**WHAT NEEDS TO BE DONE**
Please quote exactly the opening lines of the data, from the first line to the one where "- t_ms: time" appears.

+-------+

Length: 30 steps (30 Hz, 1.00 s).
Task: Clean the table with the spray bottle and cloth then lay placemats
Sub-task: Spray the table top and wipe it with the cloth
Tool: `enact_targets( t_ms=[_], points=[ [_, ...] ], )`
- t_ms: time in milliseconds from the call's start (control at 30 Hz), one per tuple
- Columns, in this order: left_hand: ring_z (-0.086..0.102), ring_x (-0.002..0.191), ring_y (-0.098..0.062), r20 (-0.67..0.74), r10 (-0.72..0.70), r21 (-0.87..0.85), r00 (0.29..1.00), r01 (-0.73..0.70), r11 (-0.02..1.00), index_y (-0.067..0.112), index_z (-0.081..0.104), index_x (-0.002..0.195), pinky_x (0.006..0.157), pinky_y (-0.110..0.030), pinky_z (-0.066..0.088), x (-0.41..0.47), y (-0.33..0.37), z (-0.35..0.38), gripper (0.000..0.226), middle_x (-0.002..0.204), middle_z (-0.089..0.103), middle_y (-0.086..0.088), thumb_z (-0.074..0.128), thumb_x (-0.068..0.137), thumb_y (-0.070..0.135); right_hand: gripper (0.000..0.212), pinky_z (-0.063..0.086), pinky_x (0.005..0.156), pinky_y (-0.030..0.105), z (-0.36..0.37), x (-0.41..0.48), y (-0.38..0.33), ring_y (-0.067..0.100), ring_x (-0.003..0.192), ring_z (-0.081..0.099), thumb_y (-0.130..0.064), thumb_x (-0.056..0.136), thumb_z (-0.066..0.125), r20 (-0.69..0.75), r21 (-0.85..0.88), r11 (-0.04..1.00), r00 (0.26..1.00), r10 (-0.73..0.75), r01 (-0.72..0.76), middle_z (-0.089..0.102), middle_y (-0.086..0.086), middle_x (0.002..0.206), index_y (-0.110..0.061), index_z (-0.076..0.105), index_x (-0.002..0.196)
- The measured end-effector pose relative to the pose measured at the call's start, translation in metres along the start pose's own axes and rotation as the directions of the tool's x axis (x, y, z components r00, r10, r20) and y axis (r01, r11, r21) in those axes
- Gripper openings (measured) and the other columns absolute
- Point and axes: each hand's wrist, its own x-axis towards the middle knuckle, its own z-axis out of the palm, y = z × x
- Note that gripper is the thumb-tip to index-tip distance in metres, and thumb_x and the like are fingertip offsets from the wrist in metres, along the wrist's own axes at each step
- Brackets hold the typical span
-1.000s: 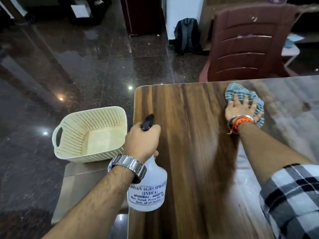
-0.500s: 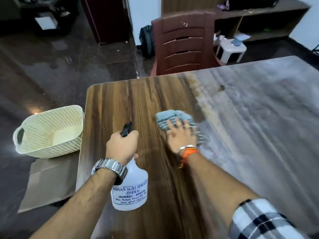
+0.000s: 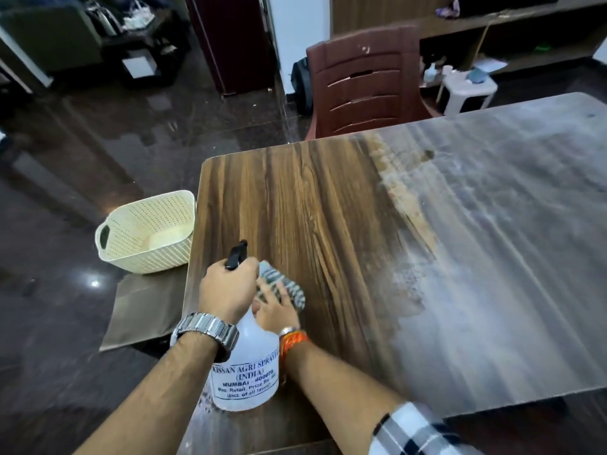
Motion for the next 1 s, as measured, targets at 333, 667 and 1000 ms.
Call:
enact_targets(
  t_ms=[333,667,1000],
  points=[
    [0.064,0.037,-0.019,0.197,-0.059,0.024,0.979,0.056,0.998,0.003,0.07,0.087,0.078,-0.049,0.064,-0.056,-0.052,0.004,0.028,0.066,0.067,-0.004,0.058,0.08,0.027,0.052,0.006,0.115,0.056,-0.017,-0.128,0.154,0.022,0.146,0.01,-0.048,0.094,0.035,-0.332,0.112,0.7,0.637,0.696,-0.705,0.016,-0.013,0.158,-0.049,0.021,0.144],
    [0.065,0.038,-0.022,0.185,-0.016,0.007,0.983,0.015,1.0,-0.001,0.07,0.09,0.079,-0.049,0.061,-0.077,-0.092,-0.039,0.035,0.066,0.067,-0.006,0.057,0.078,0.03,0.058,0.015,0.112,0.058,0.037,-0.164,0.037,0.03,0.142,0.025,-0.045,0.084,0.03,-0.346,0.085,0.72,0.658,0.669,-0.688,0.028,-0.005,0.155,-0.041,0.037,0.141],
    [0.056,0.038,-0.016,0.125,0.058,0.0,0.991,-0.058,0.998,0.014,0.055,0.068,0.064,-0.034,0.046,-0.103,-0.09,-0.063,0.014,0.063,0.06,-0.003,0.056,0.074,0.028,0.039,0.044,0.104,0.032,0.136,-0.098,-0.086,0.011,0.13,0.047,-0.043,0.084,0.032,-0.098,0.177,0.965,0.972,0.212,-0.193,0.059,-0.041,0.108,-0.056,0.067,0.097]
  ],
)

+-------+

**REPLY**
Length: 30 steps (30 Hz, 1.00 s).
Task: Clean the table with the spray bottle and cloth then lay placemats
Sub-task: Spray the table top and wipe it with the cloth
Tool: `enact_targets( t_ms=[_], points=[ [_, ...] ], )`
- t_ms: time in milliseconds from the call's start (control at 30 Hz), one per tuple

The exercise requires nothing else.